FTMO and MyForexFunds were, for a period in 2021–2023, two of the most discussed prop firms in the forex community. They are no longer comparable as live competitors: MyForexFunds (MFF) was shut down in September 2023 when the CFTC and Ontario Securities Commission obtained an emergency asset freeze against its founders, alleging the firm had collected over $310 million in evaluation fees while misrepresenting how trader accounts were funded and how profits were distributed. FTMO, founded in 2015 in Prague, is still operating as of 2026. This article covers what happened, what MFF’s collapse reveals about prop firm due diligence, and how to evaluate surviving firms using those lessons.
Quick Comparison
| Feature | FTMO | MyForexFunds |
|---|---|---|
| Status | Operating (2026) | Shut down September 2023 |
| Pricing | $155–$540 (refundable on passing) | ~$99 for $10K Rapid (defunct) |
| Profit Split | 80% base, up to 90% | 75–85% (not reliably paid) |
| Evaluation | Two-step, minimum trading days | Rapid: no minimum days |
| Jurisdiction | Czech Republic | Ontario, Canada (assets frozen) |
| Platforms | MT4, MT5, cTrader | MT4, MT5 |
| Max Account | $200K per account, $2M aggregated | Up to $300K equivalent |
| Withdrawal Speed | 14-day standard via wire | 45+ day delays reported before shutdown |
FTMO Overview
FTMO is a Prague-based prop trading firm founded in 2015. It provides traders with simulated capital after they pass a structured two-phase evaluation, with the evaluation fee refunded upon passing. FTMO’s legal structure and geographic registration in the Czech Republic have kept it outside the direct enforcement scope of US regulators while maintaining enough transparency to survive industry-wide scrutiny in 2023.
Key features:
- Two-step evaluation: 10% profit target in the Challenge phase, 5% in the Verification phase
- Risk limits: 5% max daily drawdown, 10% max total drawdown — both hard limits
- Evaluation fees: $155 ($10K), $250 ($25K), $345 ($50K), $540 ($100K), fully refunded on passing
- 80% profit split at funded stage; Scaling Plan raises this to 90% after consistent months
- Platform support: MT4, MT5, and cTrader; instruments include forex, indices, commodities, and crypto
- Maximum funded account: $200,000 per account, up to $2,000,000 aggregated
Pros:
- Evaluation fee refund makes the cost of passing effectively $0
- Documented public payout history and transparent company structure
- 14-day first withdrawal standard with wire transfer support
- Scaling Plan creates a genuine incentive structure for consistent traders
Cons:
- Minimum trading day requirements add timeline pressure during evaluations
- Strict drawdown rules (5% daily / 10% total) are unforgiving for volatile forex sessions
- Czech Republic jurisdiction means no US regulatory backing — traders rely on FTMO’s published reputation rather than regulatory enforcement
MyForexFunds Overview
MyForexFunds was an Ontario-based prop firm that offered “Rapid” evaluation accounts — most notably a $10K equivalent account at around $99 with no minimum trading days required. That lower barrier and faster funding path made MFF popular, particularly among newer traders and high-volume affiliates. In September 2023, the CFTC and Ontario Securities Commission obtained an emergency asset freeze, alleging MFF collected over $310 million in evaluation fees while misrepresenting how it funded traders and what happened to trader profits.

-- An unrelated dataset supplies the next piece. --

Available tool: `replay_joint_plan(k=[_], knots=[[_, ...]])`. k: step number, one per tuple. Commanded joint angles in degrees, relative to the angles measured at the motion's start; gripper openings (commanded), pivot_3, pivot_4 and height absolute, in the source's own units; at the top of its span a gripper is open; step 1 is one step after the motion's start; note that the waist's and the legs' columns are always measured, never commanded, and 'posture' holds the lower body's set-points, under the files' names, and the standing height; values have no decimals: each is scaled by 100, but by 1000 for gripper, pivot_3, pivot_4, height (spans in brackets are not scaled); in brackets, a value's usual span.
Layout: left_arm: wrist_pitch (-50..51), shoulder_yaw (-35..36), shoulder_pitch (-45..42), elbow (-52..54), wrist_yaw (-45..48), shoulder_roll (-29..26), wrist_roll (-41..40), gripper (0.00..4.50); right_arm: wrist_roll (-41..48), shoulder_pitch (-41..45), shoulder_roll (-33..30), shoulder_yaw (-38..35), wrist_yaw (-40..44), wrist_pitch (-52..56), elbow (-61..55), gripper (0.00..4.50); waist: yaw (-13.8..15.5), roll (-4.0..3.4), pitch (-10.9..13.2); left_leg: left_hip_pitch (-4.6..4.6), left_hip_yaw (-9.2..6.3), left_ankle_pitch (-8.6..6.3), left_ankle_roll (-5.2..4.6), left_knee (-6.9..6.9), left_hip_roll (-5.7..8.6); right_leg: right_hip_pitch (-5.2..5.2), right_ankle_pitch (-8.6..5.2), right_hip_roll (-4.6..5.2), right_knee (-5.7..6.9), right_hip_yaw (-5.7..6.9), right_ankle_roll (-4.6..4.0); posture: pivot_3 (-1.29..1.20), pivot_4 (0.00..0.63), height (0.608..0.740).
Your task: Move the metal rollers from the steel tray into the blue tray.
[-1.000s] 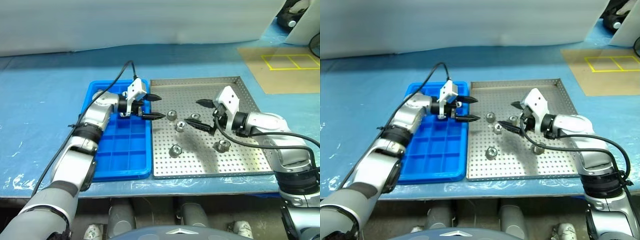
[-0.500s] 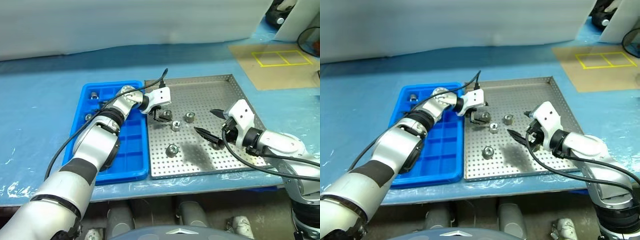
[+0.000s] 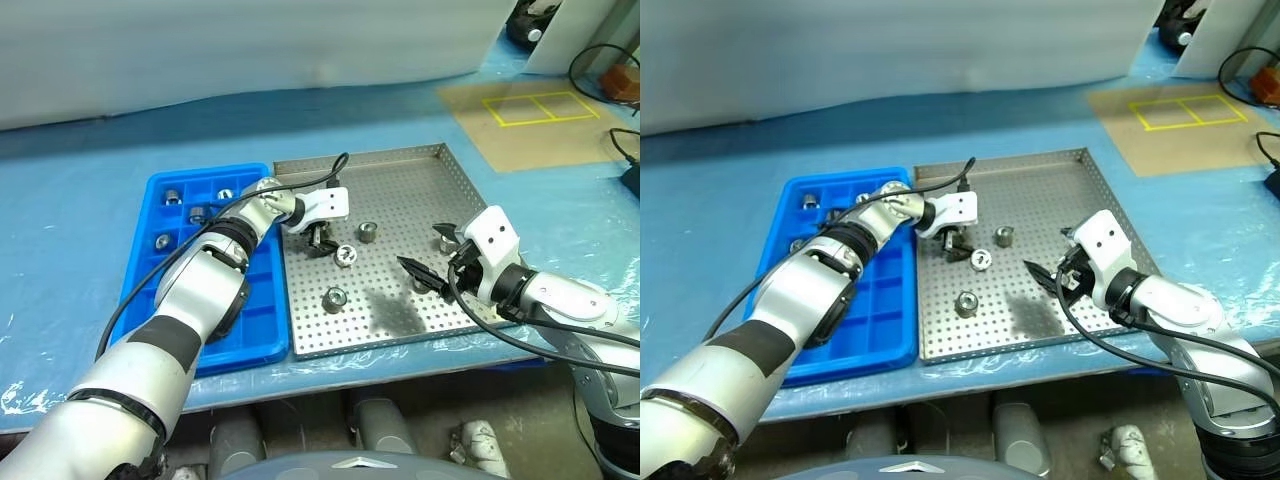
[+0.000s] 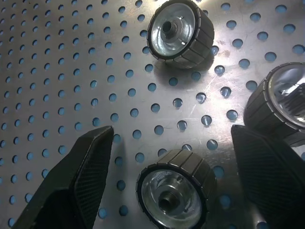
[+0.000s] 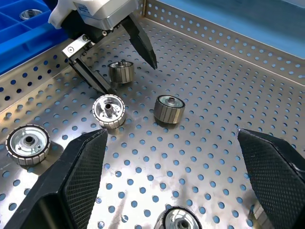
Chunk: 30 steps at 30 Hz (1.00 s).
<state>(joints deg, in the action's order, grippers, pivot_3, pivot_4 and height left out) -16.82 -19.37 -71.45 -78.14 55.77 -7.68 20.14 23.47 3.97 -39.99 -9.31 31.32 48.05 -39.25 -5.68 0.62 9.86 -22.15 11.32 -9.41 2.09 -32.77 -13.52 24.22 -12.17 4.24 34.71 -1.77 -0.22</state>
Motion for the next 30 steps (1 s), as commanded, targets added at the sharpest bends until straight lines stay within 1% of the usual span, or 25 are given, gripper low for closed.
replay_joint_plan(k=[1,4,5,7,11,13,17,19,21,22,25,30], knots=[[159,-85,41,7,-21,-137,217,4203,-46,44,-73,-76,-37,-139,-138,4485,-26,0,0,0,0,-1,-1,-1,0,0,0,0,0,2,0,-687,150,740],[247,-75,53,4,47,-191,224,4203,-66,74,-74,-53,-32,-165,-96,4485,-99,0,0,1,-1,-1,-1,-3,0,-3,0,0,0,5,0,-685,150,740],[257,-81,63,3,131,-221,230,4012,-71,83,-72,-51,-32,-169,-87,4499,-123,0,0,1,-2,-1,-2,-5,1,-4,0,0,0,6,0,-684,150,740],[248,-104,79,6,255,-280,257,3580,-85,91,-71,-40,-32,-182,-72,4500,-148,0,0,1,-2,-2,-4,-9,2,-4,0,0,0,8,1,-684,150,740],[304,-82,90,11,276,-351,288,2248,-89,122,-63,-19,-17,-194,-58,4500,-193,0,0,0,-2,-5,-8,-13,7,-5,-1,3,0,10,2,-681,150,740],[308,-61,92,15,426,-401,274,2248,-70,158,-78,-18,3,-188,-65,4500,-232,0,0,-1,-2,-5,-8,-15,8,-5,-1,4,0,11,2,-678,150,740],[354,-76,101,17,424,-466,309,2248,-35,295,-109,30,62,-176,-63,4500,-319,0,0,-4,-3,-8,-12,-17,11,-5,-1,6,-1,11,2,-671,150,740],[348,-90,110,19,501,-490,321,2248,-7,372,-112,75,107,-165,-58,4500,-323,0,0,-4,-3,-8,-13,-18,10,-4,-1,6,-1,12,2,-663,150,740],[339,-60,120,25,575,-492,286,1978,82,460,-109,143,196,-112,-85,4500,-329,0,0,-4,-4,-9,-13,-18,10,-5,-1,6,-2,13,3,-656,150,740],[335,-52,126,28,583,-490,279,1942,118,481,-113,162,238,-96,-93,4500,-334,0,0,-4,-4,-9,-13,-18,10,-4,-1,6,-2,12,3,-655,150,740],[342,2,142,42,409,-474,246,1938,213,527,-136,211,350,-63,-93,4500,-330,0,0,-7,-6,-9,-14,-17,9,-5,-1,6,-4,12,3,-648,150,740],[247,157,165,89,517,-487,104,1938,206,634,-141,345,411,-97,25,4500,-320,0,0,-8,-6,-10,-16,-17,11,-5,-1,8,-6,14,2,-603,150,740]])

What was offered (historical):
- Rapid accounts starting at ~$99, with no minimum trading day requirements
- 75–85% profit split, depending on account tier
- MT4 and MT5 support; forex, indices, commodities, and crypto
- Faster path to funded status than FTMO’s two-step model
Why it failed:
- No minimum trading day requirement: regulators noted this made Rapid accounts structurally similar to a gambling product rather than a genuine trading evaluation
- Offshore jurisdiction with limited audit transparency
- Aggressive affiliate commission structure that prioritized recruitment over actual trader performance
- Withdrawal delays of 45+ days were widely reported in the community well before the regulatory action
As of 2026, MyForexFunds is not accepting traders and has no operational status. Any site claiming to represent MFF as active should be treated with extreme caution.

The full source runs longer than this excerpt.